Reproduzo reflexão do Professor Luiz Antoniono Facebook 

Tem um discurso fascista que atualmente anda transpassando por todos os lugares (espaços) e não devemos silenciar sobre suas manifestações!
Entendo que até em nosso meio, nas assembleias sindicais, diga-se aqui na greve do magistério do RS, há diversas instâncias de manifestações políticas e uma delas é o voto, em geral direto e aberto! Não podemos permitir que esta moda dos discursos e do espírito do fascismo chegue até nós! Nossas assembleias e a democracia do povo trabalhador é uma das mais belas expressões. Acredito muito na democracia plena e suas diversas variações manifestas no ambiente daqueles que trabalham!
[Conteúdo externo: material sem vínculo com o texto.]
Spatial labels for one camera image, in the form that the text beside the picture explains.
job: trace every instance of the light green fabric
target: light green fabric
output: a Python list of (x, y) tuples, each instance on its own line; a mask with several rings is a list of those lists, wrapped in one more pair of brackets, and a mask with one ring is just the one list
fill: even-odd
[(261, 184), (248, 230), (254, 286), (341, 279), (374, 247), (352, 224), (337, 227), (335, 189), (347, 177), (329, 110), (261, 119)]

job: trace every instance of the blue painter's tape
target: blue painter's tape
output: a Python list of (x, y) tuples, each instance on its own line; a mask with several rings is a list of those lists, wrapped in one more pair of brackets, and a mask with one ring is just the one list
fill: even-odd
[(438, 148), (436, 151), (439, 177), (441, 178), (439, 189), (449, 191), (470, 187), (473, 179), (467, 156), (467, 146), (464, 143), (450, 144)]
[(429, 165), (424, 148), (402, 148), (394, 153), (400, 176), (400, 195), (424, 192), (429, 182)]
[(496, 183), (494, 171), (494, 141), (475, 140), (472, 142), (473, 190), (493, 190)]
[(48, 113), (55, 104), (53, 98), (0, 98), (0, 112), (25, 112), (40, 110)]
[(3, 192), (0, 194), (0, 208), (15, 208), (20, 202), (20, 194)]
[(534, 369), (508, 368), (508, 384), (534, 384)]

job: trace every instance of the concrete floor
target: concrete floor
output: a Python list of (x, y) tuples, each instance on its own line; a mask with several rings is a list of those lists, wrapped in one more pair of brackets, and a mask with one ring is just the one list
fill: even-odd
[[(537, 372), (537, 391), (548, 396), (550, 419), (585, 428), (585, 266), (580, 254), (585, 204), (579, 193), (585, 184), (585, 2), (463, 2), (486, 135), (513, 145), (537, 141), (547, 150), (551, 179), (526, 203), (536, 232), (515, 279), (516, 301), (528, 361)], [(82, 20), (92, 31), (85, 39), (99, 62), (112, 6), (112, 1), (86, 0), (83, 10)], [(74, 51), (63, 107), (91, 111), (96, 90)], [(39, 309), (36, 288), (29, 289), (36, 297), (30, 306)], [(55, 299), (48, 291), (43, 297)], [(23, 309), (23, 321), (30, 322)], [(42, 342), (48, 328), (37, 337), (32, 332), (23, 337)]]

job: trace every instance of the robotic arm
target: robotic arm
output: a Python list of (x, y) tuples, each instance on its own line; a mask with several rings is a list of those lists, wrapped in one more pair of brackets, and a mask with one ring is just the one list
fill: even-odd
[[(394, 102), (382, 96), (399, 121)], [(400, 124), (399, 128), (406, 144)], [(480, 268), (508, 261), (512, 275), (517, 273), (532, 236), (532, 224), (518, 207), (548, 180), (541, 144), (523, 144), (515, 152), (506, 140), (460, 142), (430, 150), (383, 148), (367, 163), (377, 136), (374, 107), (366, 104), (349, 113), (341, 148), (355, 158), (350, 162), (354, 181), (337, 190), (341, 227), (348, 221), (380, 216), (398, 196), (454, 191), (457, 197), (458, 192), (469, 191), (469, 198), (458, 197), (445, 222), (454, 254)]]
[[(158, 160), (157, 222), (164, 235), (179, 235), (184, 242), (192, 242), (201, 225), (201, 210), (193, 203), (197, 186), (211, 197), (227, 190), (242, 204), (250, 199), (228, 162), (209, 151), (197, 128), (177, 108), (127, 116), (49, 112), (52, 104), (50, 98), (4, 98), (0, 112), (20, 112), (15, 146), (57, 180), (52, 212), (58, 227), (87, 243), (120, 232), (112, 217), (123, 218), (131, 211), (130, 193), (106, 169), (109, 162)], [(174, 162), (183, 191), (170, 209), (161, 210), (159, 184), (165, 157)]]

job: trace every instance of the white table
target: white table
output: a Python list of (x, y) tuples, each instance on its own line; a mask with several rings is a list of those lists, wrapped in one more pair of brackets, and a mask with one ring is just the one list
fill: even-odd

No entanto, entendo que esta expressão política não esta de acordo com a realidade da classe quando alguns discursos no pós assembléia tratam os votos que foram manifestos da categoria, no caso os votos entre os a favor de voltar da greve e os votos de continuar em greve, enquanto votos de vencedores e derrotados! Ora colegas… enquanto classe estamos todos no mesmo barco e não há entre nós, na trincheira de lutas, vencedores e derrotados… Há no discurso fascista o outro que é visto como um inimigo em potencial… que deve ser eliminado… derrotado… vencido. Na classe trabalhadora quando ocorre o voto é no sentido deliberativo e não no sentido de competição como fazem as elites! Quando alguém diz que derrotou quem era contra a greve e votou pra voltar… que derrotou o Governo… que derrotou a mídia… etc etc… é um tipo de potência inclinada em fazer eco com a moda do fascismo que atualmente vem impregnando as falas de todo mundo! O CPERS deve ficar atento com isso! As direções não deveriam tratar os seus associados que votaram em uma dada opção em dado momento como derrotados sob pena de eliminação de um número considerável até mesmo dos quadros enquanto sindicalizados do CPERS. A categoria está muito fragilizada… sofrendo demais com as violências e os desmandos da patronal, que é o governo, neste momento o Sartori!. Então vamos aprender a respeitar os votos da assembleia para que a outra parte saiba respeitar e aceitar as deliberações e possa cumprir minimamente o que foi decidido no embate pelo voto entre as partes sem ser parte eliminada pelo outro lado autodenominado “lado vencedor”!